CINDA INTERNATIONAL HOLDINGS LIMITED

(Incorporated in Bermuda with limited liability)

(Stock code: 111)

NOTICE OF ANNUAL GENERAL MEETING

NOTICE IS HEREBY GIVEN that the annual general meeting (the "AGM") of Cinda International Holdings Limited (the "Company") will be held at 45th Floor, COSCO Tower, 183 Queen's Road Central, Hong Kong on 2 May 2025 (Friday) at 11:00 a.m. to, as ordinary business, consider and, if thought fit, pass with or without amendment, the following ordinary resolutions:

  1. To receive, consider and adopt the audited consolidated financial statements and the reports of the directors (the "Directors") of the Company and of the independent auditor of the Company for the year ended 31 December 2024.

  2. To re-elect the retiring Directors:

(a) to re-elect Mr.
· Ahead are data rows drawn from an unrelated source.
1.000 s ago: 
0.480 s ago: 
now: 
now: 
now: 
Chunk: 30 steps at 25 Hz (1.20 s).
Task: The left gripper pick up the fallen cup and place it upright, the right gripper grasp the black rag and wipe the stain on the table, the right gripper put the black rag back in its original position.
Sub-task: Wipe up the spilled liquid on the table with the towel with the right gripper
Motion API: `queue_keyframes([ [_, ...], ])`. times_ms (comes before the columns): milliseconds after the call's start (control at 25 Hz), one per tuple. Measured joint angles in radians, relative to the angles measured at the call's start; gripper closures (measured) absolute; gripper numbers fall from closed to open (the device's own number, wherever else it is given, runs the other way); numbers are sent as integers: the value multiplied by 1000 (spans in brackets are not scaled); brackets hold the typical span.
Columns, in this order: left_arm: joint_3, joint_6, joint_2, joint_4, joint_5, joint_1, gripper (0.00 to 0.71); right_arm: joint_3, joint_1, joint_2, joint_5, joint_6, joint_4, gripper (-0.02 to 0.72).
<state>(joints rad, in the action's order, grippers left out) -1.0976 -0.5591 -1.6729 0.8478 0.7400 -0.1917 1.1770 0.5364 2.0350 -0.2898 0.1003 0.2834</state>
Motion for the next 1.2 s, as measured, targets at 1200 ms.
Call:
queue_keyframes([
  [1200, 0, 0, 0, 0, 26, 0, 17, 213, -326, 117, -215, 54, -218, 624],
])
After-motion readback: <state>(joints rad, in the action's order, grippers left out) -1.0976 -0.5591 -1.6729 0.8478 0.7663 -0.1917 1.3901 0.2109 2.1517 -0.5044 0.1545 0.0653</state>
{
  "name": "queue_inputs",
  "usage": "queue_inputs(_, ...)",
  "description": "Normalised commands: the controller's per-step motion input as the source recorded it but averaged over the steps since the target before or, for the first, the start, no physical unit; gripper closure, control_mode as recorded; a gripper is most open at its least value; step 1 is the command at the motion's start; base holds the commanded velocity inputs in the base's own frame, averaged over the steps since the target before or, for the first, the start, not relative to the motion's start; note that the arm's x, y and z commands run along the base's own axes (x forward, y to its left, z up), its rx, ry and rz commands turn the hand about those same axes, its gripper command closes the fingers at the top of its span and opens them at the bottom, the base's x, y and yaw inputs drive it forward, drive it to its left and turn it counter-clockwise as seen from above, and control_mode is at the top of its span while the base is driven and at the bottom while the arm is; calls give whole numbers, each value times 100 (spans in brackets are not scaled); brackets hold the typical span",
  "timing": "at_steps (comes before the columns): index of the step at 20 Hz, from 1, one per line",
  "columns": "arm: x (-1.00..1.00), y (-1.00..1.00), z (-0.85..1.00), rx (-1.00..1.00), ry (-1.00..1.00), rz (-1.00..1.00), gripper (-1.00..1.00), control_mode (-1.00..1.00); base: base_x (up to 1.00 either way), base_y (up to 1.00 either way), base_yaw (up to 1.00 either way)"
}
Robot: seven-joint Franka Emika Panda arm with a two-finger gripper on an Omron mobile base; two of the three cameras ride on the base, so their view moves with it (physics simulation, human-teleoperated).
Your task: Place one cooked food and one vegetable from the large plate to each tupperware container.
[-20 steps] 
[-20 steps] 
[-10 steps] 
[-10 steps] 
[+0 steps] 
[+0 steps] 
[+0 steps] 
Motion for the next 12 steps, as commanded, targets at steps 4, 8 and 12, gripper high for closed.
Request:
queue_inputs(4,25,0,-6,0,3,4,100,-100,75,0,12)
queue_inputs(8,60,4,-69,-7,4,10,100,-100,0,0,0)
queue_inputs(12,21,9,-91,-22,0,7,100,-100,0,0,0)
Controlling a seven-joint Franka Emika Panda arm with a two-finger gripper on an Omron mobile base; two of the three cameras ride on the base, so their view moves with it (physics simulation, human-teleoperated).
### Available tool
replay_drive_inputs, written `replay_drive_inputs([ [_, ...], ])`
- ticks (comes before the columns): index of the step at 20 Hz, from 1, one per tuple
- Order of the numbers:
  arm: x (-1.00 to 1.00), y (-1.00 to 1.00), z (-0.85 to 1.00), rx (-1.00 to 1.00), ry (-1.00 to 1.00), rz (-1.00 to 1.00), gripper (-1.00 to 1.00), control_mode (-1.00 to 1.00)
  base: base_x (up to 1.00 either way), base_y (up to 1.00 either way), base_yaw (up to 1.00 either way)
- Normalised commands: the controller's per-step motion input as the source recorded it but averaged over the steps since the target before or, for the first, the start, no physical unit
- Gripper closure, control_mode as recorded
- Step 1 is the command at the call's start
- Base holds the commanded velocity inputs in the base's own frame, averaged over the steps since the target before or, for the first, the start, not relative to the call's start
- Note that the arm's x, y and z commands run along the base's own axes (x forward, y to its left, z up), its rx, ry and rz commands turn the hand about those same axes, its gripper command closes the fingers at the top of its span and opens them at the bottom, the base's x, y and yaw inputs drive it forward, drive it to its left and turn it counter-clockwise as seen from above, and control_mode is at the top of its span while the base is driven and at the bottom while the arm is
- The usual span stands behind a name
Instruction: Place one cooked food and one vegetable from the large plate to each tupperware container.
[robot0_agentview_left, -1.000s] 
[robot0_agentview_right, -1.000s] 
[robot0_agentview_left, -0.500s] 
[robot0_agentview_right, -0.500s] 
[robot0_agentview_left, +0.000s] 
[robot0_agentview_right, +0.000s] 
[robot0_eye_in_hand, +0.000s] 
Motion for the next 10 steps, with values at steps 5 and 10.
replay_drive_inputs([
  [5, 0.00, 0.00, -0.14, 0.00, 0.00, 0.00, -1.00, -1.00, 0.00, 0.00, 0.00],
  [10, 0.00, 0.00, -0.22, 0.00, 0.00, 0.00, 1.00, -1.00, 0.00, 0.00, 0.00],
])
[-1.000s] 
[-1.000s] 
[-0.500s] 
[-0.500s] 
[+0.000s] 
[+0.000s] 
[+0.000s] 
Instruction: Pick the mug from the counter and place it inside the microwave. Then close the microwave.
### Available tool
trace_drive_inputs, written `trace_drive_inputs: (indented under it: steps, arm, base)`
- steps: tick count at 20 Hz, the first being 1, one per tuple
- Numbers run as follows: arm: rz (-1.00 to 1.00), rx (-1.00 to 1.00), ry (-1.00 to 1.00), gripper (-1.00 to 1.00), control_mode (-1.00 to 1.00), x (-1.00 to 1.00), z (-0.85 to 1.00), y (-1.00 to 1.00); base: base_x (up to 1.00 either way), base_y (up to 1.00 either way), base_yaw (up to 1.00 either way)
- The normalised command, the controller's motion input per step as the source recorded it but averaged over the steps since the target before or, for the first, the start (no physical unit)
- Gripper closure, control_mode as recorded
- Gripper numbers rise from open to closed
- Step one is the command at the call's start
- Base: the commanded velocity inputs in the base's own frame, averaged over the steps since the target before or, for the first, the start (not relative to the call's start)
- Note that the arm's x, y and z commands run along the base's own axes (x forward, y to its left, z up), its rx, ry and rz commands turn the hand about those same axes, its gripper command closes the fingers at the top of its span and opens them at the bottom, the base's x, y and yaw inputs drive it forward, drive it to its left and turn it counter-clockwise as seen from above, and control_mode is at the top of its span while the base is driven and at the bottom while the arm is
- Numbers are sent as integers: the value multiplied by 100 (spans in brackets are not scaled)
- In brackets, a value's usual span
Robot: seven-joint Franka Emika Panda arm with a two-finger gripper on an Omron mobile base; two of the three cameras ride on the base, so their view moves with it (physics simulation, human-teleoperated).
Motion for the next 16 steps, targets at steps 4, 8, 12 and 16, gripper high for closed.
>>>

Zhang Yi as a non-executive Director;
(b) to re-elect Mr. Zhang Xunyuan as an executive Director;
(c) to re-elect Ms. Hu Lielei as an independent non-executive Director; and
(d) to re-elect Mr. Zhao Guangming as an independent non-executive Director.

  1. To authorise the board of Directors (the "Board") to fix the Directors' remuneration.

  2. To re-appoint BDO Limited as the auditor of the Company and to authorise the Board to fix its remuneration.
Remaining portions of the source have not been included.